▶ Exercise requirements: Look for "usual" in the listing below. Gather each line that contains it.

▶ Available records:
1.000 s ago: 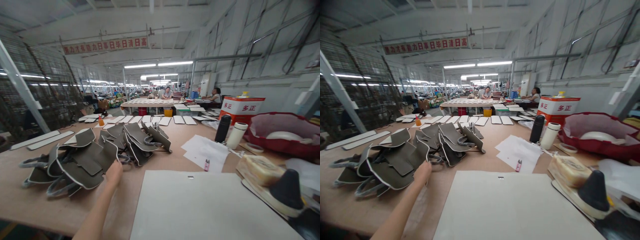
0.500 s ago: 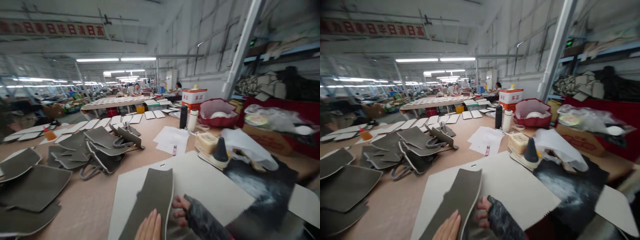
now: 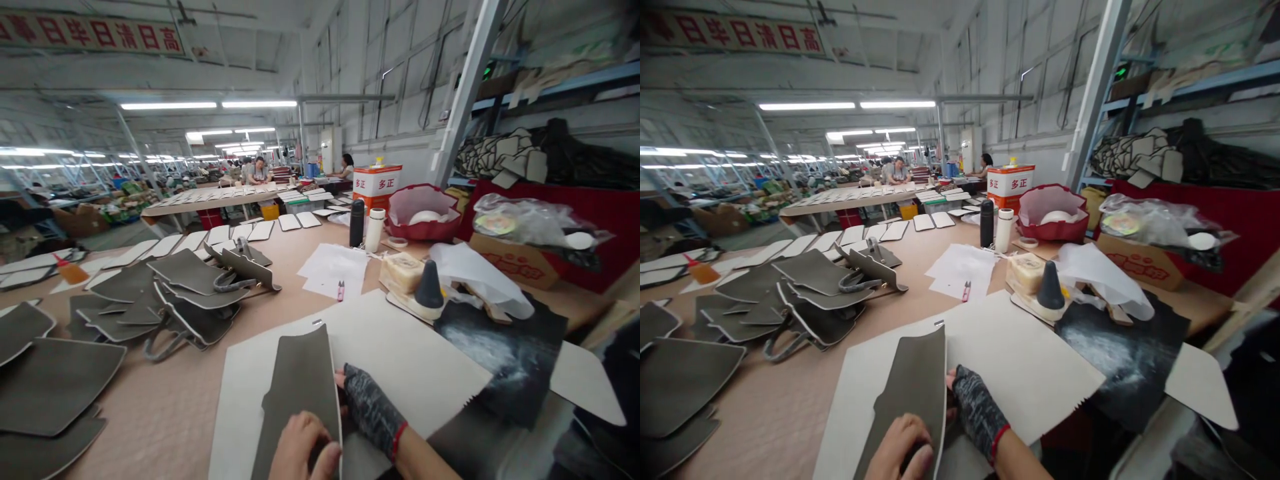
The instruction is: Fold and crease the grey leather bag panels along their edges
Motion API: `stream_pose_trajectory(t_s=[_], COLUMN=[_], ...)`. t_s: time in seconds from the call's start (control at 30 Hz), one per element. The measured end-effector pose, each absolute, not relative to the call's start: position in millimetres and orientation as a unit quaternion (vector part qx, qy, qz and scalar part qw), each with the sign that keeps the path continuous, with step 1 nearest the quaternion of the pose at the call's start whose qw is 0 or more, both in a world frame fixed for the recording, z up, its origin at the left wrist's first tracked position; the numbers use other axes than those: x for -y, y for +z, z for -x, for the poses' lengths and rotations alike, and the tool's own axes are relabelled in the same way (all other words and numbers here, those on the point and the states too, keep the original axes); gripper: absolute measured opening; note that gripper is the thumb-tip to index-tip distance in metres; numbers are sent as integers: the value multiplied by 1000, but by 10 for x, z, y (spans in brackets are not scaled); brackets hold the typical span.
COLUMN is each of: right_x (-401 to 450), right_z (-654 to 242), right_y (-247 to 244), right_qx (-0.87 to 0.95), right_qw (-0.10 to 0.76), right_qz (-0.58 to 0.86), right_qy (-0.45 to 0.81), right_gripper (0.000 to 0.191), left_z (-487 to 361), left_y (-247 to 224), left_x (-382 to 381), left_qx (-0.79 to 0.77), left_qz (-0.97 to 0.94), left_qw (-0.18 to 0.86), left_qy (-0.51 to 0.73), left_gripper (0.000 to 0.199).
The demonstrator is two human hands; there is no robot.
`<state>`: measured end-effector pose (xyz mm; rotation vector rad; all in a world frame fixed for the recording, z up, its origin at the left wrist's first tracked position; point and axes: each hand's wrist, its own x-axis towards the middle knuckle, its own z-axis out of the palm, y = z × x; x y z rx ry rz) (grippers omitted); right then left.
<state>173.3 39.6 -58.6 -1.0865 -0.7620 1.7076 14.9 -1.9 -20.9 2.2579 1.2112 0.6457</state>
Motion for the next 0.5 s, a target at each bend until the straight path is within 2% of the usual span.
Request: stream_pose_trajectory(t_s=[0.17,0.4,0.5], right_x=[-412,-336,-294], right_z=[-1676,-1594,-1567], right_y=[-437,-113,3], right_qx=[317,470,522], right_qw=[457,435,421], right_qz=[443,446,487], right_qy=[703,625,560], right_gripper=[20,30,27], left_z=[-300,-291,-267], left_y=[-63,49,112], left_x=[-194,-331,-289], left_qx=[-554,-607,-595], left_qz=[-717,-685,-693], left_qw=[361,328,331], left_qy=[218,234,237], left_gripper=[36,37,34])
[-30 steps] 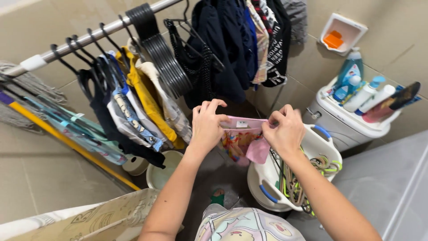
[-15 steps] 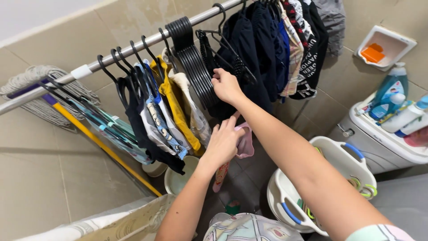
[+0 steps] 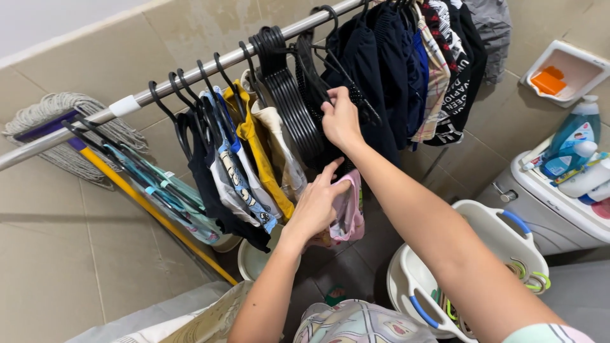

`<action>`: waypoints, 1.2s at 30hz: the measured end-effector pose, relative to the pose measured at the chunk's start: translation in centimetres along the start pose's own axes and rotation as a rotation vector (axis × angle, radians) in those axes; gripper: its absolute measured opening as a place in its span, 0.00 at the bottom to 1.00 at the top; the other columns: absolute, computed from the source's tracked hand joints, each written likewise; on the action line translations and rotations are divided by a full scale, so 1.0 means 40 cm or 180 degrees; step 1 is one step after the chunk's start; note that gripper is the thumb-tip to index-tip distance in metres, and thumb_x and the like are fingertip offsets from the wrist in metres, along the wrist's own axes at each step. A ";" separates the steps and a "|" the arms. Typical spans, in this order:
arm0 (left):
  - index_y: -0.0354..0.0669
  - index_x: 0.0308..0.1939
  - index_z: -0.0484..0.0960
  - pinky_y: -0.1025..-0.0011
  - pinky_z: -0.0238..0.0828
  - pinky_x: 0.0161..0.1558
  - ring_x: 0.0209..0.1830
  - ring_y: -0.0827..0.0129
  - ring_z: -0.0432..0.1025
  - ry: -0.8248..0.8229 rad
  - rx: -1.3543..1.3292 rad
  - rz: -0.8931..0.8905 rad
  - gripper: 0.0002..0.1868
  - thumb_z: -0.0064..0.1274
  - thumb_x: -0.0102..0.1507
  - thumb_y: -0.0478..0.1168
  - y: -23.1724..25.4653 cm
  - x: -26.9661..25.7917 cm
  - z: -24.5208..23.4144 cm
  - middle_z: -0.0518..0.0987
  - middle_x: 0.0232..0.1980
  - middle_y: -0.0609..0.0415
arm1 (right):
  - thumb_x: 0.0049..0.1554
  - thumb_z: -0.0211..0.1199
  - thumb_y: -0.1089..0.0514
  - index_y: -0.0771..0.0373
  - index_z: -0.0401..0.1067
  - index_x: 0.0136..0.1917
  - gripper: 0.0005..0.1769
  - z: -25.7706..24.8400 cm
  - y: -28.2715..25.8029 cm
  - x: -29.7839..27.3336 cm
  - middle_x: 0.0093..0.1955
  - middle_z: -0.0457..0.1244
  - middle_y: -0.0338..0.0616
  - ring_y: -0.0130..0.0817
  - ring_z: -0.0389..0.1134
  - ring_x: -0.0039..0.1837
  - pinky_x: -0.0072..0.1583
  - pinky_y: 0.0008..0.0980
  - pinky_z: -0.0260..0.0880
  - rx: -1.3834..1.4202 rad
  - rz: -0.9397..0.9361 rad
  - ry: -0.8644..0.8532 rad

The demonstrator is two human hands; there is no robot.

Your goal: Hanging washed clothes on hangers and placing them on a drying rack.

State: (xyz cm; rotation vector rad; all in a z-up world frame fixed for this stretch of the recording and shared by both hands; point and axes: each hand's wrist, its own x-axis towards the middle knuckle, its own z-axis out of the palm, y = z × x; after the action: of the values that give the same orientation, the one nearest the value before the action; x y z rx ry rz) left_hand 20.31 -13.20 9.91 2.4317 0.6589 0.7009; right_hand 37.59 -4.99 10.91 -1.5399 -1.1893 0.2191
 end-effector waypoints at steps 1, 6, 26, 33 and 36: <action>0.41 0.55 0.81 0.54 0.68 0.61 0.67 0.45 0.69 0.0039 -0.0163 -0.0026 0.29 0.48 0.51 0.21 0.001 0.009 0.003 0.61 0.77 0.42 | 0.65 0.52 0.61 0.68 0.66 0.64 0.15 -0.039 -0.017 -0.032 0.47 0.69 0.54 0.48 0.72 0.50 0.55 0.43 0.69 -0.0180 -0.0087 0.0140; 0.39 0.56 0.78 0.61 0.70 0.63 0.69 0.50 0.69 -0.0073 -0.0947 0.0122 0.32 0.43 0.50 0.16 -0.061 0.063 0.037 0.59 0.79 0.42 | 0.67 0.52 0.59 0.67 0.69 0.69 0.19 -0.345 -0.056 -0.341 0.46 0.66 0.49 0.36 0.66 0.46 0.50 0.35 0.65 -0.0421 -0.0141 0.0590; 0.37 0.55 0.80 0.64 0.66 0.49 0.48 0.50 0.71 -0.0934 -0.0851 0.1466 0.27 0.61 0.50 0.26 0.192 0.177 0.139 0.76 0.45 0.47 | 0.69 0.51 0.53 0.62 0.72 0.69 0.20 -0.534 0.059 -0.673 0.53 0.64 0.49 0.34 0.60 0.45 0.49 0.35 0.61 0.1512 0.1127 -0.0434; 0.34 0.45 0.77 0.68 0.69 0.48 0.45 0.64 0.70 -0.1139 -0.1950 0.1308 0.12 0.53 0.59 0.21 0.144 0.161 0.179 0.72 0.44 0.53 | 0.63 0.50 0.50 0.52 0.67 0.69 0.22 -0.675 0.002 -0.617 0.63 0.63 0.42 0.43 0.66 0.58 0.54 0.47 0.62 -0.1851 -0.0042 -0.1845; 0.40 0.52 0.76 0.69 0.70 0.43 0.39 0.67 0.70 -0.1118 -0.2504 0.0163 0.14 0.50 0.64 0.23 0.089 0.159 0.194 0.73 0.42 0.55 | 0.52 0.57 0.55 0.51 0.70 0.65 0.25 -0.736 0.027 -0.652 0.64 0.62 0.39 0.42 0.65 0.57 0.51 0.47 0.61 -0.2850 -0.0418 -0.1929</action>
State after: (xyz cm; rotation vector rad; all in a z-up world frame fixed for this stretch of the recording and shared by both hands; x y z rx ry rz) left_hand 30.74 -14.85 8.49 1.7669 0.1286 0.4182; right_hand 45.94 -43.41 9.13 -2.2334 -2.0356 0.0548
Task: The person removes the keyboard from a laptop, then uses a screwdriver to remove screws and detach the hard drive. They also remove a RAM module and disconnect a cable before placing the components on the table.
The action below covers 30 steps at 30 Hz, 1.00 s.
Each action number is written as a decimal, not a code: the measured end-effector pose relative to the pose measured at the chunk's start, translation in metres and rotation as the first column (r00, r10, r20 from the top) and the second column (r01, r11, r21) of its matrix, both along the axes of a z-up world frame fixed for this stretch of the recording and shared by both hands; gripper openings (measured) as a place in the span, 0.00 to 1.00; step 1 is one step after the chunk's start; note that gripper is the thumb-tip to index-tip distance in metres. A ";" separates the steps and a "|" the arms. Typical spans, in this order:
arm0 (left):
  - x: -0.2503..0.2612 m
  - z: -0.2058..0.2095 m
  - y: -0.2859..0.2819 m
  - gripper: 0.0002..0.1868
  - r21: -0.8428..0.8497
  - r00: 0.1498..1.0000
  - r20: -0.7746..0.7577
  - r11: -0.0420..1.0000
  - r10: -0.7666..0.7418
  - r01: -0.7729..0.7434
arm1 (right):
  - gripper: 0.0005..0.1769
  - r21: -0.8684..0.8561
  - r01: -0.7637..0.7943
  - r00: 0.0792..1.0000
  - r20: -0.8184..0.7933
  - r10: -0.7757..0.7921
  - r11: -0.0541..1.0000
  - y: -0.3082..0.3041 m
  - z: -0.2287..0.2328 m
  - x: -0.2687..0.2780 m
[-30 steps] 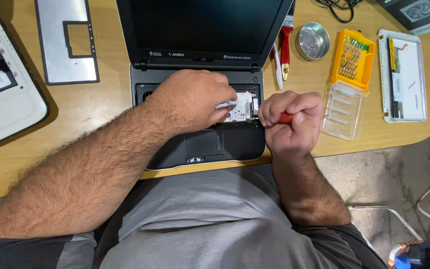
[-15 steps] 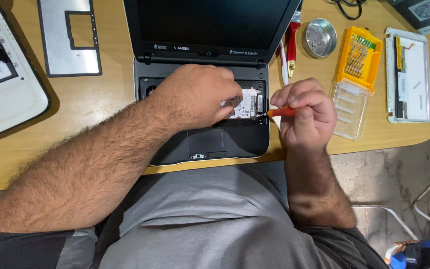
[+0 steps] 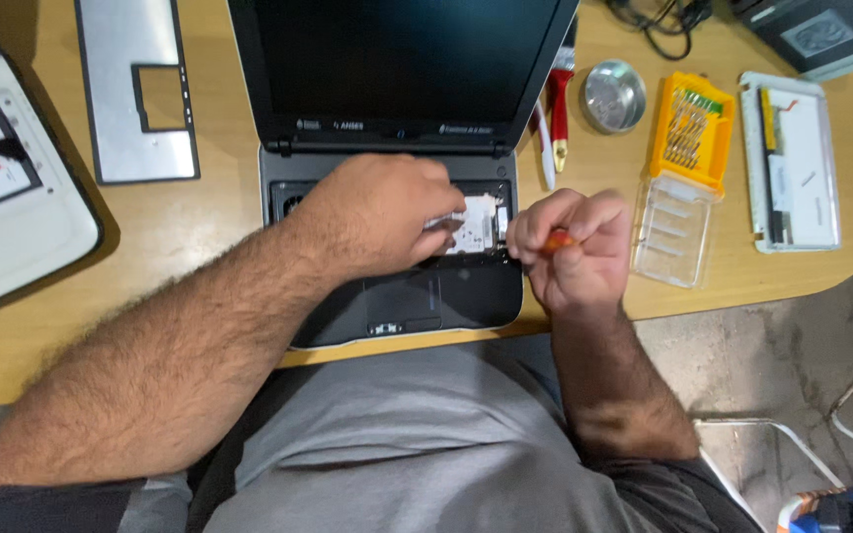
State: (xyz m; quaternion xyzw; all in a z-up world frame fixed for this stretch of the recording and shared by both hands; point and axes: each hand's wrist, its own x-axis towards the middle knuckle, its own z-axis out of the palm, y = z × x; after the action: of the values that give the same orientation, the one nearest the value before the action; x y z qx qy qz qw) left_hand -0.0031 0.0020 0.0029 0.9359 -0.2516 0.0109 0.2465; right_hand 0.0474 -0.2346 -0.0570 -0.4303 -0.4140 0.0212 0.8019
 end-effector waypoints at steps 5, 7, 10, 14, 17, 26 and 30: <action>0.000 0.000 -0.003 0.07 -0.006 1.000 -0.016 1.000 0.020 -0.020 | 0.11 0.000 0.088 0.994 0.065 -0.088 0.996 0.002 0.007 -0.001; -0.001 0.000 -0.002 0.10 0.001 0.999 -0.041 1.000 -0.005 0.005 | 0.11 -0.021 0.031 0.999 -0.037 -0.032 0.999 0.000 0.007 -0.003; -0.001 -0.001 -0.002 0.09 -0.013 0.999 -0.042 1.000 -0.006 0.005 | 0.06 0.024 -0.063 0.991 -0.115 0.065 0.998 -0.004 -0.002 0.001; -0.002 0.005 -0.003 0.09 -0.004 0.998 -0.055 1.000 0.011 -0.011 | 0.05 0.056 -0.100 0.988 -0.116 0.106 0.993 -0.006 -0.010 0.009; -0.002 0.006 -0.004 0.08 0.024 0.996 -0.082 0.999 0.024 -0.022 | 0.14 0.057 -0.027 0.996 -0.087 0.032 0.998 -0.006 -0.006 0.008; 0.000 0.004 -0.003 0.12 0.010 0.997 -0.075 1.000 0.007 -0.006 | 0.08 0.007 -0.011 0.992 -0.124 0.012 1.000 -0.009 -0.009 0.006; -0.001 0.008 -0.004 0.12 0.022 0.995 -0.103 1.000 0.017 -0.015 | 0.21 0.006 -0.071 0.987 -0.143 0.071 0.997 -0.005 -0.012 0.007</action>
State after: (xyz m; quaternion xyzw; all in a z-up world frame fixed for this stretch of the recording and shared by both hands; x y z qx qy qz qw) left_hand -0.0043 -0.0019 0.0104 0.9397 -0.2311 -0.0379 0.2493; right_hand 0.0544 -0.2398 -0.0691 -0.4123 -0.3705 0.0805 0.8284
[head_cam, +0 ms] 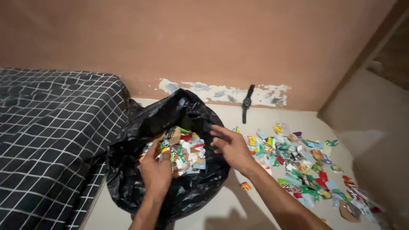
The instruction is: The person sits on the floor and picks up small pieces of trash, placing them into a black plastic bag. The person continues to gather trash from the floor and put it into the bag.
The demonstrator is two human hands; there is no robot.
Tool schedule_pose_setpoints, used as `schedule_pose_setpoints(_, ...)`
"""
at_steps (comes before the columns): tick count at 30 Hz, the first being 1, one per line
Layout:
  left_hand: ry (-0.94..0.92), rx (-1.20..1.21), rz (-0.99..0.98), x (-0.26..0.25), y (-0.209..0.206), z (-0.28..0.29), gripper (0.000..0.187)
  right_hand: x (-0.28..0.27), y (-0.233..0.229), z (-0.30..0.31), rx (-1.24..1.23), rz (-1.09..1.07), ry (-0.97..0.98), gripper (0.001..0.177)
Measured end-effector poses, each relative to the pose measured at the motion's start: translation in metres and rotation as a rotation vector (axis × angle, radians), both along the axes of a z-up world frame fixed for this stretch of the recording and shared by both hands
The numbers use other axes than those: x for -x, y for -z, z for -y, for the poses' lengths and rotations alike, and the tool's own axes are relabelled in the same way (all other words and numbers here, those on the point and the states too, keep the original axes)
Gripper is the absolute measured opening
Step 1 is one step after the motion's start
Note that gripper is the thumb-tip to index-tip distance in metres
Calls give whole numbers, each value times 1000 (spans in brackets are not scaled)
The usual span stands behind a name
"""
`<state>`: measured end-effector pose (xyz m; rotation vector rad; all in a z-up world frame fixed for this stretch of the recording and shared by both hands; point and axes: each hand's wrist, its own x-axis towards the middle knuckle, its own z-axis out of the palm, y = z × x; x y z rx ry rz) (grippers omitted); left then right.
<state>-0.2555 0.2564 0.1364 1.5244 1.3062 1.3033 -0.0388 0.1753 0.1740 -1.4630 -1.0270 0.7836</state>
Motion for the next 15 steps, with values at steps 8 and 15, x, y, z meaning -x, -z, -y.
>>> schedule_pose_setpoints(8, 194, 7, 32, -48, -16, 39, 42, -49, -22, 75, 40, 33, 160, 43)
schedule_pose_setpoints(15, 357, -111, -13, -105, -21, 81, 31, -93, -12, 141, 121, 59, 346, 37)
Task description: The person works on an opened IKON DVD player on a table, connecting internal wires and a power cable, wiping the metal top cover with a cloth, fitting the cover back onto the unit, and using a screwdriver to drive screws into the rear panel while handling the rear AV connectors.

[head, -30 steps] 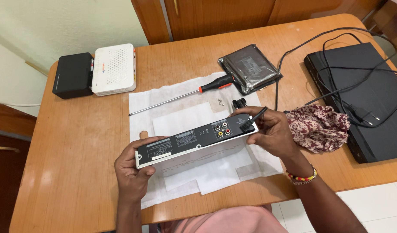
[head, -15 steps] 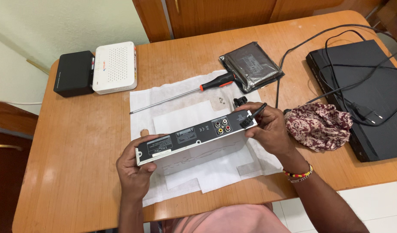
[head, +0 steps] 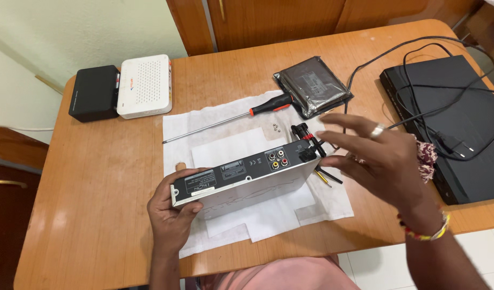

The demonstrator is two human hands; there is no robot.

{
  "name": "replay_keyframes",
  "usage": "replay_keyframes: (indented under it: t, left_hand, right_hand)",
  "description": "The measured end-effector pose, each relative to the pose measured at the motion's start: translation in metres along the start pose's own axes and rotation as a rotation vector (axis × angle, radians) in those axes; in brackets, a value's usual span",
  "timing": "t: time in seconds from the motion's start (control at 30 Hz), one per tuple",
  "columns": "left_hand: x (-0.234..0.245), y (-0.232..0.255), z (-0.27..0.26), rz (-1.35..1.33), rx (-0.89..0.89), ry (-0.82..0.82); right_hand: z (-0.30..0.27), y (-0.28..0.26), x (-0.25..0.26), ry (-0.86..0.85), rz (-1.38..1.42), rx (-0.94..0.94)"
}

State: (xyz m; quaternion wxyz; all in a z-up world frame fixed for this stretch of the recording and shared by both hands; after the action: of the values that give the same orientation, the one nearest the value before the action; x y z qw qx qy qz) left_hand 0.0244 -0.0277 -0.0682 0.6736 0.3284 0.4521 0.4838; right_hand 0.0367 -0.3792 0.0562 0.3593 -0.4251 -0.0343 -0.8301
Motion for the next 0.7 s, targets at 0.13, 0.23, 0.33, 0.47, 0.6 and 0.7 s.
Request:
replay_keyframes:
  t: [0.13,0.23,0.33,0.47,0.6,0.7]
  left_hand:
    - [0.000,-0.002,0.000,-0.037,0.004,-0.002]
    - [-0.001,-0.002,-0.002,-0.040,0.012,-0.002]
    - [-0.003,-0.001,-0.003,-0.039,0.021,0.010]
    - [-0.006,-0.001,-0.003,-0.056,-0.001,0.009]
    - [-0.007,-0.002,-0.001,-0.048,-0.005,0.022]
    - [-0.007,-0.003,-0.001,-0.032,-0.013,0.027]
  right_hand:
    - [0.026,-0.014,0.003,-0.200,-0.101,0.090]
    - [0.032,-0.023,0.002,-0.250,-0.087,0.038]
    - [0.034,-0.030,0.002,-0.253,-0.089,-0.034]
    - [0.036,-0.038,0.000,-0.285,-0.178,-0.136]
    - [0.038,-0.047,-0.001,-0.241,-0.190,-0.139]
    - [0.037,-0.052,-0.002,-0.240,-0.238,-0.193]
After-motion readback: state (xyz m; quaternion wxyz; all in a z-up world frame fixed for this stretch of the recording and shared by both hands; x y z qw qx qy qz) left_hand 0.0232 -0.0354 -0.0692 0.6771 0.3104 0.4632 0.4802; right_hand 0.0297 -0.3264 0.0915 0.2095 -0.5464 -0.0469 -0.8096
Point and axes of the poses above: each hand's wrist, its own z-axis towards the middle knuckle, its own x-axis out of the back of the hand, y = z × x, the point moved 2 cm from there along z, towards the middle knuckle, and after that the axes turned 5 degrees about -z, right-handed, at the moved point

▶ Task answer:
Motion for the next 0.5 s, a target at each bend until the straight path is within 2% of the usual span.
The usual span stands behind a name
  "description": "The measured end-effector pose, each relative to the pose measured at the motion's start: translation in metres along the start pose's own axes and rotation as a rotation vector (axis × angle, radians) in those axes; in brackets, a value's usual span",

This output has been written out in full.